The Odyssey

Three extracts from Teatro Vivo’s Odyssey


The Registrar

At the gates of Hades, a woman sits at a desk and writes.  She speaks what she writes.  She is inside, the audience group is outside.  The gates are shut.

Echepolus; killed by Antilochus, spear in the head… Pandarus; killed by Diomedes, spear in the nose… Isus; killed by Agamemnon, spear in the chest… Patrochlus; killed by Hector, unknown… Tros; killed by Achilles, sword in the liver… Socus; killed by Odysseus, spear in the back… Ennounus; killed by Odysseus, unknown… Chersidamas; killed by Odysseus, spear in the groin… Mydon; stomped by horses…

She pauses, looks up and sees the group.

I am writing.  I am adding to the list.  I stand up and welcome you.

She opens the gate.  The group files in.  She shuts the gate.

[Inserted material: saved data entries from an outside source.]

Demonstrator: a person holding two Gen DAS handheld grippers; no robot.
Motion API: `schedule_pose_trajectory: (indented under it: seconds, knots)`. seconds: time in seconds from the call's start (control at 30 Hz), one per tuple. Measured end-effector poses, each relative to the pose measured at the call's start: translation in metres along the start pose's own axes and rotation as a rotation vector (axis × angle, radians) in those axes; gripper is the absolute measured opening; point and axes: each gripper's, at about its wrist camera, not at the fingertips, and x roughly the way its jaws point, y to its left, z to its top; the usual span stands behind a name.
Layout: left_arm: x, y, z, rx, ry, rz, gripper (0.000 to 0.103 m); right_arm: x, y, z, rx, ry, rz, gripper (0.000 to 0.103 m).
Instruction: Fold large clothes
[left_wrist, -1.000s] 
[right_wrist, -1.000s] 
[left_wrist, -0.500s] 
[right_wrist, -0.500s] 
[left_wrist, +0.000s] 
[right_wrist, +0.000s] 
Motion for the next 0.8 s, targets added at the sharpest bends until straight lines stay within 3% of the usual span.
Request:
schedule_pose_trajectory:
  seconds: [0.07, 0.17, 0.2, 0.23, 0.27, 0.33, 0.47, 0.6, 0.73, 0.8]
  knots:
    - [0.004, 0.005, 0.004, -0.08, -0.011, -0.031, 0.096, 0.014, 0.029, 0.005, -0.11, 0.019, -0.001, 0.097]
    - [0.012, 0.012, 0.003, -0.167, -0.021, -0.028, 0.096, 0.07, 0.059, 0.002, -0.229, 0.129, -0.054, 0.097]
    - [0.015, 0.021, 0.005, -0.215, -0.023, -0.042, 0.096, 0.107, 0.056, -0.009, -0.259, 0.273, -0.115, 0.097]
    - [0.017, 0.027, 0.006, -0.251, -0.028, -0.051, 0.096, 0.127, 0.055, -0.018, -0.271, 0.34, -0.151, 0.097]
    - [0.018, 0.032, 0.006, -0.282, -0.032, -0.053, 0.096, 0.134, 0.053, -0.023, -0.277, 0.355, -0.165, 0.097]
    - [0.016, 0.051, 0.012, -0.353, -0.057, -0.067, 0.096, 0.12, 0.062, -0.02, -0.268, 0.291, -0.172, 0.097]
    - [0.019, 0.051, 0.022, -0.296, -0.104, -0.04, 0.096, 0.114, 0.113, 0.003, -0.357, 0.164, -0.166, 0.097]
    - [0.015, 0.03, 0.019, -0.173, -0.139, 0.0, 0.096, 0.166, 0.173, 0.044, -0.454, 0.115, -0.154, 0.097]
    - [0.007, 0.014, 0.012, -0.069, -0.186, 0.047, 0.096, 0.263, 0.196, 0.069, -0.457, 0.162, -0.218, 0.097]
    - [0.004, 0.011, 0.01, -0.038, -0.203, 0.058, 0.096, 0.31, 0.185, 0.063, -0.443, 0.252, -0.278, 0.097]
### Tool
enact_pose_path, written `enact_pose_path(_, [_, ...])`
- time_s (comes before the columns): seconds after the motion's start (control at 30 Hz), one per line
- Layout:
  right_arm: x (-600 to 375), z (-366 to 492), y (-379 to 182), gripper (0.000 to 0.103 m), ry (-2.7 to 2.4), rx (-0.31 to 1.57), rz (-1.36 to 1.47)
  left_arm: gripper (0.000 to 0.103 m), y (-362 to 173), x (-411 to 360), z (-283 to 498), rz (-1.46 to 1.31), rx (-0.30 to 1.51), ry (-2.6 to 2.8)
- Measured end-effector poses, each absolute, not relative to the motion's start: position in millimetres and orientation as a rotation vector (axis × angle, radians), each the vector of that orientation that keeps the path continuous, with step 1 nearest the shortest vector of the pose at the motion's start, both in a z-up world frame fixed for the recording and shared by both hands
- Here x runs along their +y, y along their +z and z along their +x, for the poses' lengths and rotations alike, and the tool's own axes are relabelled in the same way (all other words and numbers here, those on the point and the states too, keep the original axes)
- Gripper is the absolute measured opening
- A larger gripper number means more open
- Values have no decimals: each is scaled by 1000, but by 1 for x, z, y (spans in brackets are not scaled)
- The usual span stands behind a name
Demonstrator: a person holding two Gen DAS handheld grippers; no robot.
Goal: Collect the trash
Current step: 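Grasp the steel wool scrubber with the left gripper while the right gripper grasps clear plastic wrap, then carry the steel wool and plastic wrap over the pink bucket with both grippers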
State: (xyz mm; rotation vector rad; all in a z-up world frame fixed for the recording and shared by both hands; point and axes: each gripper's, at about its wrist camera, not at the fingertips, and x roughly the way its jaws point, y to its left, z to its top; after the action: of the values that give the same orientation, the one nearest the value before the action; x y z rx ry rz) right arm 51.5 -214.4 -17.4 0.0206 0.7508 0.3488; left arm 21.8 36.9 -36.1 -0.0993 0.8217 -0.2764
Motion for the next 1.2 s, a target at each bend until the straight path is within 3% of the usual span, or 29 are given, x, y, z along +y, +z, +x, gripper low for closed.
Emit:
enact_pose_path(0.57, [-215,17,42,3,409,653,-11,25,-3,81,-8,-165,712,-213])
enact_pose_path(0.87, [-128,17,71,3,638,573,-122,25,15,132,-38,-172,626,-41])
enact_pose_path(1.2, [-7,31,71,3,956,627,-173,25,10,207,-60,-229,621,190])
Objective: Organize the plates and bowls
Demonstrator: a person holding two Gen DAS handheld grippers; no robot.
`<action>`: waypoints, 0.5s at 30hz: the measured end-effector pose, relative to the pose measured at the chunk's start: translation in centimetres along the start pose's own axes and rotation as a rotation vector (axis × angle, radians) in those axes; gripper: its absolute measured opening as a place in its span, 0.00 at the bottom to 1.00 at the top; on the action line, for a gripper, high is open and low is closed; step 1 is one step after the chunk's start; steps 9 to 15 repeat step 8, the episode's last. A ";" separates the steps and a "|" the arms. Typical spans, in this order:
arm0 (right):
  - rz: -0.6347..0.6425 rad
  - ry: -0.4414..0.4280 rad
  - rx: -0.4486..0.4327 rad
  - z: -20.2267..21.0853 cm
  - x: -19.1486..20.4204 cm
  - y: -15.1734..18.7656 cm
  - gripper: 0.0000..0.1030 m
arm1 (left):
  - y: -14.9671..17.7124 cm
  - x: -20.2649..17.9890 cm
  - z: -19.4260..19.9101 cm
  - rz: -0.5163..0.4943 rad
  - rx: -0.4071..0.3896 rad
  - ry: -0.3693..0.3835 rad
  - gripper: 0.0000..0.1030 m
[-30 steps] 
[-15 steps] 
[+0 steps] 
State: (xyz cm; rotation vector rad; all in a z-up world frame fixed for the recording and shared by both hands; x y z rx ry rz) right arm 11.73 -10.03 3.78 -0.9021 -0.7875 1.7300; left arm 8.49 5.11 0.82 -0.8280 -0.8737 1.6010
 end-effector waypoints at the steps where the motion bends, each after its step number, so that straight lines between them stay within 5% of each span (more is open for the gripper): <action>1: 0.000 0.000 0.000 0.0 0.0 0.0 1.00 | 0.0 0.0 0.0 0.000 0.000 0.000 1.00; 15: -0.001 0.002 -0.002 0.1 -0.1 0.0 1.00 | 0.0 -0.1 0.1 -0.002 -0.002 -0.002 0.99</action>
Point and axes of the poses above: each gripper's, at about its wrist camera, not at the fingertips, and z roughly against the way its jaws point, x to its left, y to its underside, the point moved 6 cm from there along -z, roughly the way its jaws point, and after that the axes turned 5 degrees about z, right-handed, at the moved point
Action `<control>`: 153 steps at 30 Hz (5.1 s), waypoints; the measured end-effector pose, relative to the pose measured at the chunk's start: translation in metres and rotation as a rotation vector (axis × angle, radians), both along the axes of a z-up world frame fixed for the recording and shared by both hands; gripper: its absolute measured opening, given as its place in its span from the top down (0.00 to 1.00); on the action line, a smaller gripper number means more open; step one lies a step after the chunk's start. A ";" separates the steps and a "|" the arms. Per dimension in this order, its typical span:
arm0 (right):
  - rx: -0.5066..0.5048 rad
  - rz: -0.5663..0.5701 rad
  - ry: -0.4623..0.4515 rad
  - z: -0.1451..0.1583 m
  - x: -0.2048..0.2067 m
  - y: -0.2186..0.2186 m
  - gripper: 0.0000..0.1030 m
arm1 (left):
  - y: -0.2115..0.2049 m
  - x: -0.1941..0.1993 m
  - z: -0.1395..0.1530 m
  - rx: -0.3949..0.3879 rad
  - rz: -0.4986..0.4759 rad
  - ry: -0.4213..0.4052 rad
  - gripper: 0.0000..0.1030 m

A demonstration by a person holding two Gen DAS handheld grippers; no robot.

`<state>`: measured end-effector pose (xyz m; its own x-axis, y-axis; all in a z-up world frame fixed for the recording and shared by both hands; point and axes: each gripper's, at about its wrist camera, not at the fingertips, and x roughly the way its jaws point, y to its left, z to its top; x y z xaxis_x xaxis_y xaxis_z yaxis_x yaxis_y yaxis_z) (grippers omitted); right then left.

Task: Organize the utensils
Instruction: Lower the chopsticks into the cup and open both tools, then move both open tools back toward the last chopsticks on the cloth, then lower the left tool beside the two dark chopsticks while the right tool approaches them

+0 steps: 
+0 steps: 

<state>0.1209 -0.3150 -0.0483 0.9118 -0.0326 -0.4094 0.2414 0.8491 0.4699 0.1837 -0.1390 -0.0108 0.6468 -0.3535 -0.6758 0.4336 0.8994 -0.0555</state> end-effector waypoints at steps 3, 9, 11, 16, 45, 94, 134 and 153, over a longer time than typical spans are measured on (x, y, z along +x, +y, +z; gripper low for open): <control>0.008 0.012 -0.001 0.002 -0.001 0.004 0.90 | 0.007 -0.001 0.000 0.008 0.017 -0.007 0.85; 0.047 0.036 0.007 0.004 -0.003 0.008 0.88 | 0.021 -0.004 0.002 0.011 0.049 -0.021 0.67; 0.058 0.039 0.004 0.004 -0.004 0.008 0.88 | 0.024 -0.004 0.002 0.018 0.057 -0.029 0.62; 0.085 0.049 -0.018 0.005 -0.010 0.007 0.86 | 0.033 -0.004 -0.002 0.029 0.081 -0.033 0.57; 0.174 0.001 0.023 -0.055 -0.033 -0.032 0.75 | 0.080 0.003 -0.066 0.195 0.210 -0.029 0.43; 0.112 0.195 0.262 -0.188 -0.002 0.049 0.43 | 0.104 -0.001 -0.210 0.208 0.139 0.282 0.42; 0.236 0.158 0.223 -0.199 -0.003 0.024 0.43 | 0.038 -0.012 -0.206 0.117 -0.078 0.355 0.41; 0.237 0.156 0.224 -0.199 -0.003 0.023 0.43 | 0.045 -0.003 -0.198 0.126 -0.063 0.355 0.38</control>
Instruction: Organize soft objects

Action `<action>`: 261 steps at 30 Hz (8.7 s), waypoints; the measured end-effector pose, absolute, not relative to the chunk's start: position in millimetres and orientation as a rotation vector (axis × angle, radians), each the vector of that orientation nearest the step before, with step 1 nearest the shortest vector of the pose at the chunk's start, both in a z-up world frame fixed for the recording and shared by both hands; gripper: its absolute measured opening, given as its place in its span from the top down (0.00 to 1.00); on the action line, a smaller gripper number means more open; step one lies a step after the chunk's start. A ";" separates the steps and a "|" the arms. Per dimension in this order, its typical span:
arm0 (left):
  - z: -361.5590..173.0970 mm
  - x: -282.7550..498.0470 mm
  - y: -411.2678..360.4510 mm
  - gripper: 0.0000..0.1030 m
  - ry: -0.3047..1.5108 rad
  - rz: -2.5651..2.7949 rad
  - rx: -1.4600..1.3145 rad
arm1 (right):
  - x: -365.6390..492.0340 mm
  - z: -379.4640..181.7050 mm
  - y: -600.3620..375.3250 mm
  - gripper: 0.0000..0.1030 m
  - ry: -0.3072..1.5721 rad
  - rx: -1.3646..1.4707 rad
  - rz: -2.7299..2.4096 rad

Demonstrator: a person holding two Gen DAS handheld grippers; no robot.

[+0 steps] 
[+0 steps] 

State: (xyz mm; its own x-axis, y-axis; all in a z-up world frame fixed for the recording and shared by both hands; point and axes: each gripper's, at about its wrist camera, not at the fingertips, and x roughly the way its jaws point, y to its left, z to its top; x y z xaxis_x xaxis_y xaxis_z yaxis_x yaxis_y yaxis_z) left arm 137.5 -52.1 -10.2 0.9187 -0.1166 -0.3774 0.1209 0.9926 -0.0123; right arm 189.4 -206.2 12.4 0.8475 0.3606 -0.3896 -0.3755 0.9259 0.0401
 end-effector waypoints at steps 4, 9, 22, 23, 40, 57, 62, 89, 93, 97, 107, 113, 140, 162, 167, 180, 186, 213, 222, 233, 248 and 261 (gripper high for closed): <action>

You enter.  You are quiet, watchful.  Some of you are concerned.  You need not be.  Soon, you will take a drink, should you wish.  Others may sit and rest if they are tired.  There are seats.  I welcome you.  I tell you what you need.  I tell you of spirit and place.  You are frightened.  You need not be.  You are glad.  I am grateful.  So are you.  I talk to an individual.  I talk to you, madam.  What should I call you?  Thank you Katherine.  Are you fine?  Katherine is fine.  Are you happy to be here?  Katherine is anxious, but she need not be.  I hold Katherine’s hand and she is at peace.  Katherine has an attractive handbag.  I tell you what you need.  This place is the place of the dead.  I tell you it is called Hades.  You are frightened, but you need not be.  It is a quiet place, but it is a place of celebration.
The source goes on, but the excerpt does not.